DATASET:
——————————

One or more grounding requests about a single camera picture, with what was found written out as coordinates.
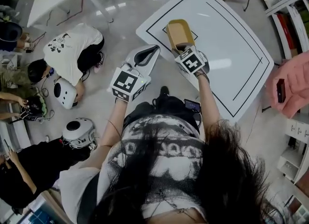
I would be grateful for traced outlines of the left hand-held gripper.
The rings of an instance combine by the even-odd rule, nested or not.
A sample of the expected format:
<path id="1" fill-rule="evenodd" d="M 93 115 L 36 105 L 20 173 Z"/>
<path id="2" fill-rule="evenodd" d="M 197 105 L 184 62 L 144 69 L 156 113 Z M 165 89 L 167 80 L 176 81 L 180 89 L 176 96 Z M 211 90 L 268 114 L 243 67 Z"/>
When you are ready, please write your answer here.
<path id="1" fill-rule="evenodd" d="M 132 50 L 121 67 L 117 67 L 110 83 L 110 93 L 125 102 L 135 100 L 150 84 L 155 63 L 160 55 L 156 44 Z"/>

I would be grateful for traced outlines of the yellow plastic tray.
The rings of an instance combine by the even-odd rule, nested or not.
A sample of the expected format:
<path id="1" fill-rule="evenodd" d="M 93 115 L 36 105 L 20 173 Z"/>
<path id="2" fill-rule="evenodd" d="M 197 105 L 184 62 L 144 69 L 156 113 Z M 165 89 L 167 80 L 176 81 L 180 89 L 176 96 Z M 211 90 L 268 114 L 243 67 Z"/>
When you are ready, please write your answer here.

——————————

When a line in the material includes the word "grateful", copy it out.

I would be grateful for traced outlines of the left hand-held gripper.
I would be grateful for traced outlines of the yellow plastic tray.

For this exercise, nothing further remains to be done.